The Compromise Flower
(Original Short Fiction)
by Irene Shih
She was better today.
In April, when their son finally accepted profound happiness in a suitable marriage, Mark began to entertain the thought of a vow renewal. Just as a way to reclaim the things, the feelings that had already been claimed but seemed to have dissolved, with age and wear, into a paling backdrop, the dumping ground for sentiments beaten back by tired survival and its relentless, mechanical meter of routine. Miriam resisted – of course – but he romanced her, as he always did, into hesitant appreciation. Thus, when the desperate heat of summer swallowed the breeze and came in spasms of uncompromising assertion, he watched from the kitchen window as they arranged bouquets of tiger lilies – his favorite of her favorites – on the porch and around the house, seducing his spirit with sunburst hue and hallmark radiance. The floral feeling savored like pride, pride over the thin tranquility of enjoying something that was neither the best nor the most satisfying. The compromise flower.

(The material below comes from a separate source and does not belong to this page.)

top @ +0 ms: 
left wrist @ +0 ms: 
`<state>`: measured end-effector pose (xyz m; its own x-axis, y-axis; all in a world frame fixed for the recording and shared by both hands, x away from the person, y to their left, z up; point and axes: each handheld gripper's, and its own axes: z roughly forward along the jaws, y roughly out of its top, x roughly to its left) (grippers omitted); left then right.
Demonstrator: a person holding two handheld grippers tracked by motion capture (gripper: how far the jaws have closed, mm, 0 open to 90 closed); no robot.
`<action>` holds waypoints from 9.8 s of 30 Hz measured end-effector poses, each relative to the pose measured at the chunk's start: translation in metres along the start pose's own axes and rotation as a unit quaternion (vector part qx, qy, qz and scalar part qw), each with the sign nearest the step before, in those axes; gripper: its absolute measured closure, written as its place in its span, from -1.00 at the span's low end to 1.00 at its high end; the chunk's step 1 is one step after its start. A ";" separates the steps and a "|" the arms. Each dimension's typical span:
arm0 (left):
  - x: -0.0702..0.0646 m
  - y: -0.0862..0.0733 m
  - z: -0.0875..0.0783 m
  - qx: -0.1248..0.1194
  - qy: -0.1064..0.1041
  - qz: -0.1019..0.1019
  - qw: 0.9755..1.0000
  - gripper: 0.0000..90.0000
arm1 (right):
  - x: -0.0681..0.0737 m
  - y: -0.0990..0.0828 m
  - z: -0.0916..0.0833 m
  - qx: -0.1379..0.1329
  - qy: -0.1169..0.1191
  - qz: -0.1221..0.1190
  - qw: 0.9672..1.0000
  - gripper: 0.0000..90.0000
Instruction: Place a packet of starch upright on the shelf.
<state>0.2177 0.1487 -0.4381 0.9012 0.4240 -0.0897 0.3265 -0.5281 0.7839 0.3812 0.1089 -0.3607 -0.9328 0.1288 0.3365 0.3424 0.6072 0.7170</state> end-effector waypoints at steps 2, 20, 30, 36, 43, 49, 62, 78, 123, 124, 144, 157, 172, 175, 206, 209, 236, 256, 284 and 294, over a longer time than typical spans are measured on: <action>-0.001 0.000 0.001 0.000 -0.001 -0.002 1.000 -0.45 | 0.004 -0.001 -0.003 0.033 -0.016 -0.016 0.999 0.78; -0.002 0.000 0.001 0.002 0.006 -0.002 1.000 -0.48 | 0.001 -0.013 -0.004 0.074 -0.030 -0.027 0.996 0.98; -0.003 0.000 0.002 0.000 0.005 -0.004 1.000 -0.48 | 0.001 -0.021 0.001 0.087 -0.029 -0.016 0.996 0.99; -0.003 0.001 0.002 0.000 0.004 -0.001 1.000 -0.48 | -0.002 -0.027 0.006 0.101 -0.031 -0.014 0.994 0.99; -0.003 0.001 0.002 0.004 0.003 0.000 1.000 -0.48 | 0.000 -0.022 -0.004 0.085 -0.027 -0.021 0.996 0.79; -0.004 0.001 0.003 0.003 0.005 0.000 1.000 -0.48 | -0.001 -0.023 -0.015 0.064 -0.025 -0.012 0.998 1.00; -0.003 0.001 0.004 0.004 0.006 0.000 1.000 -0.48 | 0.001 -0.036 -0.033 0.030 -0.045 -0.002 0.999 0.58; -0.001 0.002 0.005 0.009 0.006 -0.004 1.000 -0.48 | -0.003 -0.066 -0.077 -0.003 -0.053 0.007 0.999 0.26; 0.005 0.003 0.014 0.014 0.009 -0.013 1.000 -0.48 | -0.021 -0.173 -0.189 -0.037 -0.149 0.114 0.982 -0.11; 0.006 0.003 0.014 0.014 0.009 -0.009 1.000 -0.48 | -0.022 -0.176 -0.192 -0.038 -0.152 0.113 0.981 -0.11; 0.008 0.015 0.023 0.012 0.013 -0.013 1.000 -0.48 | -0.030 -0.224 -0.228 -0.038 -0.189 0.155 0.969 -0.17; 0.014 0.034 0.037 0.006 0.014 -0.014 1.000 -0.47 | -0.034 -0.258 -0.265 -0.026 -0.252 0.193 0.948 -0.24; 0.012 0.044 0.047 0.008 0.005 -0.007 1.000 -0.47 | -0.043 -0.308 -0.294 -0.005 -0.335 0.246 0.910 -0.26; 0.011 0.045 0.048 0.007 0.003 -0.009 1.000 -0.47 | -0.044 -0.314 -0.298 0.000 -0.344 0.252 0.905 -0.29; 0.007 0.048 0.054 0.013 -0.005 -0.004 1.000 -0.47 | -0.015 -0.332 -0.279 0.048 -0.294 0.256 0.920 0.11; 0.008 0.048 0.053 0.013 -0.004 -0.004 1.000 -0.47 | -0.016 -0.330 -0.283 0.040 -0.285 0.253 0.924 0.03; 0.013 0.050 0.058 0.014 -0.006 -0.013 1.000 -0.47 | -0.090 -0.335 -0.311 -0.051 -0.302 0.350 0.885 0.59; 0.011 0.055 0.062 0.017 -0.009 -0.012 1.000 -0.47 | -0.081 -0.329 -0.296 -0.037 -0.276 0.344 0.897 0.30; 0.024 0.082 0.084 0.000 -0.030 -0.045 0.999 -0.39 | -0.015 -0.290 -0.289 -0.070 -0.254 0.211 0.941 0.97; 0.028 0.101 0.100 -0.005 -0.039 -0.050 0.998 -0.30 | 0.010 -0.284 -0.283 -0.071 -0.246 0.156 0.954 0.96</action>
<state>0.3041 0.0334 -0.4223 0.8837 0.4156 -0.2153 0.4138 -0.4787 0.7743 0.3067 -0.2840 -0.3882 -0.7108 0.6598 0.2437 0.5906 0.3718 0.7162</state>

“You like them?” he asked, gesturing vaguely as he brushed his lips over that soft spot at the nape of her neck, just below the wispy, uncertain outline of a birthmark.
“Mm,” she said.
“You seem tense.” His hands explored her torso, gliding in fresh wonder over sensuous curves immune against time and gravity. Proportioned like beauty in measured practice.
“Wanna talk about it?” he asked.
She reached behind to pat his head and he felt his face mush into strands of graying hair. He kissed her again, a teasing nuzzle in mock protest of her passivity.
“They’re very bright,” she said, quietly slipping herself from his embrace.
He held her hand on a Tuesday, the dust chasing his palm as he fanned himself, trying to concentrate on the details of her. His thumbs traced over a faint trail of veins raised on the back of her hand, the skin thin and slack beneath his touch. It felt familiar but seemed incongruous with memory, as though there might be some part of that memory he could not share. Odd.
“Do you, Mark Neff – “
“I do. I did. Still do.”
“And do you, Miriam Townsend-Neff – “
Afterwards, he went straight for the orange juice. Spiked.
To you, he mused, raising the glass in his wife’s direction, absorbing her generosity as she spent herself, arms waved and voice raised in sincerity, in a conversation with Jaime, a neighbor he – and she – barely knew. He wondered – only for an instant, a fleeting jab in the side no more than a pin-prick of discomfort – whether he could yet inspire the same fervor, the same generosity of spirit in her. For a moment, their eyes locked and he waved, making mockery of the distance between them. But she’d already looked away.
In his distraction, he spilled on his suit – rented, naturally.
Some came with cleverly wrapped gifts impressive in sheer size only – probably toasters or coffee makers or some convenience item barely appropriate for even newlyweds – and others with spare cash. The Changs handed him a red envelope and he only later discovered it was rude to look inside right away. Only Jaime left a large bouquet of lilacs, fresh with dew and too purple for his palate; how the lilies glared in contrast! Gentle hue could yet suggest nameless threat. Miriam just smiled and took them inside anyway. Out of politeness, he thought.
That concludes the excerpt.